Metz choisit de refermer sa saison lyrique avec Un ballo in maschera. L’oeuvre est exigeante vocalement, complexe formellement. Verdi, en ses années de maturité, poursuit sa quête de vérité dramatique. Son champ d’expérimentation se déporte cette fois sur la nature du genre opéra qu’il entreprend de sortir des ornières tragiques dans lesquelles il risquerait de s’enliser. Il en résulte une partition hybride où le rire tente de s’immiscer entre les larmes, jusqu’à un certain point. Pas plus que dans La Forza del destino quelques années plus tard, la greffe ne prend vraiment.
En Moselle, la mise en scène, uniformément sombre, de Paul-Émile Fourny a d’autres préoccupations. De Boston au XVIIe siècle, l’action est transposée dans l’Amérique des années 1960. La corruption règne. Un même destin funeste autorise le rapprochement entre Riccardo et John-Fitzgerald Kennedy. Il faut lire le programme pour le comprendre. Inutile de se documenter en revanche pour relever les références cinématographiques. Les Noces rebelles et Sin City concède le metteur en scène. C’est Tueur à gages qu’évoquent les silhouettes en ombre chinoise derrière les portes vitrées et Eyes Wide Shut que rappelle la partie fine chez Ulrica. Masqué, Silvano enlève la chemise mais garde le pantalon. Dans l’acte suivant, un figurant fétichiste renifle les chaussures d’Amelia. La transgression ne sera pas poussée plus en avant. La représentation reste autorisée aux moins de 16 ans. Frilosité ou abandon d’une idée qu’il aurait pu être intéressant de développer ? Le parti pris de Paul-Émile Fourny est abord illustratif et le résultat, par la sobriété des décors, l’usage sophistiqué des lumières et l’élégance des costumes, avant tout esthétique.

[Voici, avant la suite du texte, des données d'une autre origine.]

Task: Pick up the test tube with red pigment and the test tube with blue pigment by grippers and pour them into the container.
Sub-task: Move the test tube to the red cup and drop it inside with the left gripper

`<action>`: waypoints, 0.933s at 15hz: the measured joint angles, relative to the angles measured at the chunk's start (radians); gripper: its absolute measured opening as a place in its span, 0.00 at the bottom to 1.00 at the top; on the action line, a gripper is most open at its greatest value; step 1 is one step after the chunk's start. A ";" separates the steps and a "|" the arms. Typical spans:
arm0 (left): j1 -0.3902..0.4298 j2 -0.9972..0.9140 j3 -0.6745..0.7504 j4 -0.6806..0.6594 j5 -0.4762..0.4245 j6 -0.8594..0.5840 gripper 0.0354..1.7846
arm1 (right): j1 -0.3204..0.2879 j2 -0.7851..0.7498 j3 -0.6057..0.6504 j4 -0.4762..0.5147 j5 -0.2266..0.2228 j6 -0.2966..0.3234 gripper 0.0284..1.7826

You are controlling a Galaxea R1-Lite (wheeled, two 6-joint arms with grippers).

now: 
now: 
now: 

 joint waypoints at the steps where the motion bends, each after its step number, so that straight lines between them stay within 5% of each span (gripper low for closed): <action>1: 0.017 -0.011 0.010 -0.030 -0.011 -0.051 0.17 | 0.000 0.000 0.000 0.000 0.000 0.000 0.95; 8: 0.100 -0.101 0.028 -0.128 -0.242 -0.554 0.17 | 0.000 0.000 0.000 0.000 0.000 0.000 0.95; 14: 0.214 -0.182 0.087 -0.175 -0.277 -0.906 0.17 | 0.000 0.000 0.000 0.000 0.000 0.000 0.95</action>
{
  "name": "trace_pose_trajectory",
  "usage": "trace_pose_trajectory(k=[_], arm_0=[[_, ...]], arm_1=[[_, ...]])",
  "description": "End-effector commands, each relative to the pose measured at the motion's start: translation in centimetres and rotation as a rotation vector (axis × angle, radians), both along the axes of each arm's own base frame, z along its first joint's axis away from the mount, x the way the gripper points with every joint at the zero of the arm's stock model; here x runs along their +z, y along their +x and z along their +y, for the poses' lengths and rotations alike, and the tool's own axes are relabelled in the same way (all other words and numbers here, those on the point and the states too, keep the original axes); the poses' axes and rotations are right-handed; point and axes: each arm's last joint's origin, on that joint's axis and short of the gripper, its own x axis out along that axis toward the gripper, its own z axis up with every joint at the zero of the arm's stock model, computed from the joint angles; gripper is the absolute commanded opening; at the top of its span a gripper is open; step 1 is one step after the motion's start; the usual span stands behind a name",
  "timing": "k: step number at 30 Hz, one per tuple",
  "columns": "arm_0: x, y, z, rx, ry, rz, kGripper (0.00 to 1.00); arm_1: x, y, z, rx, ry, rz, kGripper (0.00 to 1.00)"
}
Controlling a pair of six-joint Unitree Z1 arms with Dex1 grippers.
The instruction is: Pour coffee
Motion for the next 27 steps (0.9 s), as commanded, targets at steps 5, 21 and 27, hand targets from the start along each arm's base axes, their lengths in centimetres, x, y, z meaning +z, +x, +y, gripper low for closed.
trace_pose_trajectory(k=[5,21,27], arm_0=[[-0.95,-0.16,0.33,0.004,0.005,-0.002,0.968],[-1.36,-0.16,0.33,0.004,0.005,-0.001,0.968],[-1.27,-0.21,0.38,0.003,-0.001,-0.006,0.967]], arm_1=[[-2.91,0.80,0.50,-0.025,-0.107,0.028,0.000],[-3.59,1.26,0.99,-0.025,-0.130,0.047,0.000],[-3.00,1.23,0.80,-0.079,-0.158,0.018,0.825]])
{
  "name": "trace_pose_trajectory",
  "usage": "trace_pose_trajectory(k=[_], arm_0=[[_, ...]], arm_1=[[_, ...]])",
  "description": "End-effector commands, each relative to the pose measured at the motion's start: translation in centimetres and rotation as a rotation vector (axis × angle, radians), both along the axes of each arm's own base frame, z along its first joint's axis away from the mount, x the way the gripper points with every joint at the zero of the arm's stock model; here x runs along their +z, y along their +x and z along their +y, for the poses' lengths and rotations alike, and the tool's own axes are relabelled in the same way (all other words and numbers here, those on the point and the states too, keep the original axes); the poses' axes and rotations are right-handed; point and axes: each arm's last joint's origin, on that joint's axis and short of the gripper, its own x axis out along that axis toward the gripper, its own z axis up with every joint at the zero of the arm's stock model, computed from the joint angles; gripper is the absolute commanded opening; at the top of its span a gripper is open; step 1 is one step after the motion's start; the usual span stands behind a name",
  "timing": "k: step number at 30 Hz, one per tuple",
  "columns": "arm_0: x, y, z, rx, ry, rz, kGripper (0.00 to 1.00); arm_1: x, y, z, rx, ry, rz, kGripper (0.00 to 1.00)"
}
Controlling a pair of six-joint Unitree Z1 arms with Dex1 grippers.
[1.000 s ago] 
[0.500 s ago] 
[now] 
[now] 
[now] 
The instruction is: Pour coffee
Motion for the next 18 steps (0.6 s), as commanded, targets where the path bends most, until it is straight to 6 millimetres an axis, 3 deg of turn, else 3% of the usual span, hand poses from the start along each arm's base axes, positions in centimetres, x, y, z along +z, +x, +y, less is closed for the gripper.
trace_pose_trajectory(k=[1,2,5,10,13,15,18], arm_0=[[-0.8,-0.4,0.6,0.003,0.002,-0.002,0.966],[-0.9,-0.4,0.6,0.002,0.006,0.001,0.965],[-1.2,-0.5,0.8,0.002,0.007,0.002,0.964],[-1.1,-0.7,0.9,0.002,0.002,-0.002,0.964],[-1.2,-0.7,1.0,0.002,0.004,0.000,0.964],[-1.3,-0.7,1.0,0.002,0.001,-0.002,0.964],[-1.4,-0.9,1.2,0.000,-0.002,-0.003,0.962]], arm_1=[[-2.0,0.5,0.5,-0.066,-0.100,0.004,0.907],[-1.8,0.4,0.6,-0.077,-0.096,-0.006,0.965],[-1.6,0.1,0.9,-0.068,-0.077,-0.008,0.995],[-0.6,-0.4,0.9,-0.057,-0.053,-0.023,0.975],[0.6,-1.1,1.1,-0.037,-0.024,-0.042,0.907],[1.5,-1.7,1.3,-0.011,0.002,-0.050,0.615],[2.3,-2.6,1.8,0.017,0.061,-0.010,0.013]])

© Williams Bonbon – Metz Métropole
Pour son premier Riccardo, Jean-Francois Borras n’a donc pas à s’embarrasser de considérations scéniques. C’est un avantage et un inconvénient. A la voix seule de dessiner le portrait ambigu d’un souverain, adoré par les uns, honni par les autres. Il y a du duc de Mantoue (Rigoletto) dans l’attraction fatale qu’exerce le gouverneur du Massachusetts sur ses sujets. Par son chant, le ténor français se rapproche davantage d’Alfredo (La Traviata) : le rayonnement du timbre, le mélange de candeur et d’ardeur, la sincérité, le trait continu, souple et épuré de la ligne. Une fois la mesure du rôle prise et la prudence mise de côté, l’expérience devrait aider à creuser le relief vocal et approfondir le profil psychologique. Déjà, les notes sont là, la largeur du rôle et ses éclats assumés. Assister à la naissance prometteuse d’un tel Riccardo suffirait à recommander la représentation mais il y a à Metz d’autres motifs de se réjouir.
Il y a les affinités qu’entretient Roberto Brizzi Brignoli avec la musique de Verdi. L’Orchestre national de Lorraine respire de concert avec le directeur musical et les chœurs de Metz fusionnent à ceux de Nancy sans que la fusion n’engendre la confusion.
Il y a, parmi des seconds rôles plus ou moins pales, Carlos Esquivel (Samuel) et Daniel Mauerhofer (Tom), conspirateurs aux noirs desseins qui ont pour conspirer la noirceur requise, ainsi que Jordanka Milkova. Ulrica est une promenade de santé pour cette chanteuse bulgare coutumière de Dalila, Eboli, Amneris et autres grandes mezzos du répertoire. Il y a l’Oscar ingambe et léger de Clara Meloni, réduit à jouer les stagiaires du Comte quand le rôle se prête à d’autres développements. Il y a Michele Govi, baryton feutré, suffisamment mature pour apporter à Renato cette fêlure perceptible dès la trahison advenue. Il y a enfin Francesca Tiburzi, dont la voix puissamment dramatique n’est pas la mieux adaptée au lyrisme juvénile de son partenaire. C’est la seule réserve que l’on émettra sur une interprétation remarquable sinon. La couleur du timbre est sombre, sans que le poids de l’étoffe ne soit épaisseur. Le registre grave possède un impact rare (c’est la première fois que l’on entend ailleurs qu’au disque le « sangue » d’Amelia dans la scène du complot). L’aigu, précis, peut être émis avec subtilité et la voix supporte sans trembler, ni dévier, les tensions de l’écriture. On venait à Metz pour découvrir un Riccardo ; on a par la même occasion débusqué une Amelia. Mission doublement accomplie.